Code Style & Trust

The Tez project enforces a specific code style via checkstyle. The style itself is less interesting than the trust mechanism it embodies: an automated, opinionated style is how a project of dozens of committers and hundreds of contributors keeps its codebase coherent without requiring every reviewer to argue about braces.

This chapter is the practical guide to the style, the tools that enforce it, and the trust ladder a contributor climbs from first patch to commit bit.

Where the Style Lives

Tez's checkstyle configuration:

cat ~/tez-src/tez-tools/src/main/resources/tez/checkstyle.xml

This file is the source of truth. If a reviewer says "your patch fails checkstyle," they mean this file is unhappy.
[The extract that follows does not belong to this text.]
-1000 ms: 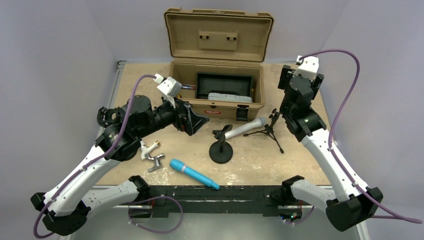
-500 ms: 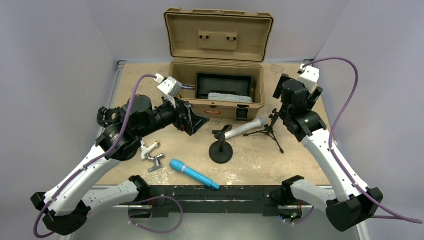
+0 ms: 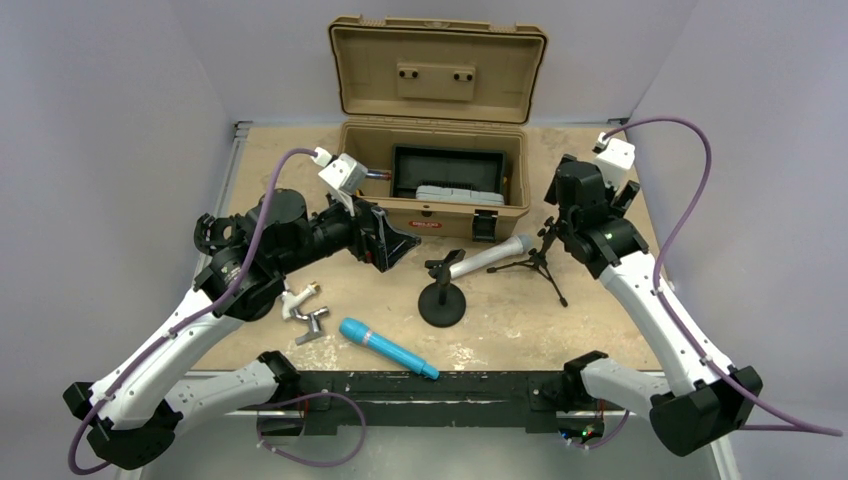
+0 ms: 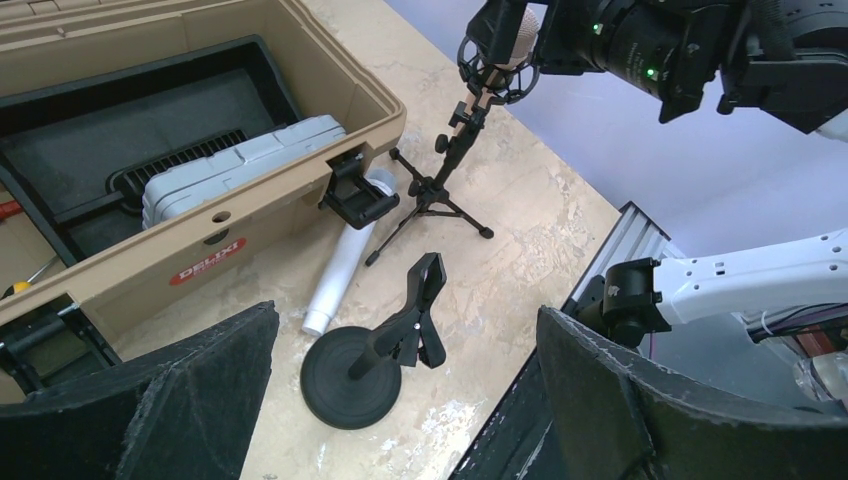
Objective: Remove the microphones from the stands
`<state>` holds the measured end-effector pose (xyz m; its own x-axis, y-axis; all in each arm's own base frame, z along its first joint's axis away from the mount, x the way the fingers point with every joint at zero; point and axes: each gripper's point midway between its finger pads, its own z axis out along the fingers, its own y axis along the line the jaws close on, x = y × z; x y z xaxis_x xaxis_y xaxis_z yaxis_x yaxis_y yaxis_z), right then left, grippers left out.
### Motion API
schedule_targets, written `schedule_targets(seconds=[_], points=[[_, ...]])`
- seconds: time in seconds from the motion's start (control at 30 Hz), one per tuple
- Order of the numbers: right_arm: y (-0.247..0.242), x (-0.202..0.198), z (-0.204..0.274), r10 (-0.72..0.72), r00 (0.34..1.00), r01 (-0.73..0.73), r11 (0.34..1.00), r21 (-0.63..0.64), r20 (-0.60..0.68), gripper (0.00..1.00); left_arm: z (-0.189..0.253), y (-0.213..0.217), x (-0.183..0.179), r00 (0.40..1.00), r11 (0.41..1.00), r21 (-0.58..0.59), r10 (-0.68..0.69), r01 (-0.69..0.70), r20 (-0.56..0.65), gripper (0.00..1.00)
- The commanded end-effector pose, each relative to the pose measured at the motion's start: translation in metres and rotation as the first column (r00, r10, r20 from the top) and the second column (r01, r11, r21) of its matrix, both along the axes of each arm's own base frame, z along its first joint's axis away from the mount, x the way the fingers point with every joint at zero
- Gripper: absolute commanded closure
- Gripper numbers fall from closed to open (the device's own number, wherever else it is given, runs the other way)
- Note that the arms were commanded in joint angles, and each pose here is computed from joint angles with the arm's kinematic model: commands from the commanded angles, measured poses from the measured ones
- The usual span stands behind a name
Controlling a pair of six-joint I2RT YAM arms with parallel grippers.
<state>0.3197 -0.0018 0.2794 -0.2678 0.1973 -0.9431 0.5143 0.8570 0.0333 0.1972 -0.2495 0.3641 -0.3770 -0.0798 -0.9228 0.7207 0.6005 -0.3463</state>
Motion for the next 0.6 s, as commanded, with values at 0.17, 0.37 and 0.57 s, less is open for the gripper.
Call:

The file is invoked by the parent pom.xml:

grep -A10 "maven-checkstyle-plugin" ~/tez-src/pom.xml

Verify locally:

cd ~/tez-src
mvn checkstyle:check

Output on success is silent (exit 0). Output on failure lists each violation with file and line number.

The Rules That Matter

The full ruleset is the file above. The rules that catch contributors most often:

RuleWhat it enforces
Line lengthUsually 120 chars max
Indentation2 spaces (not 4, not tabs)
ImportsNo wildcard imports; specific order
Brace styleEgyptian ({ on same line)
Unused importsDisallowed
Member orderingStatic fields, instance fields, constructors, methods
Trailing whitespaceDisallowed
Final newlineRequired
@Override annotationsRequired when overriding
Javadoc on public methods of @Public classesRequired

The full list is in the file. Notable absences:

  • Tez does not enforce a strict naming convention beyond standard Java (camelCase, PascalCase for classes).
  • Tez does not enforce method length limits (so committers must catch overly long methods in review).
  • Tez does not enforce strict cyclomatic complexity (same).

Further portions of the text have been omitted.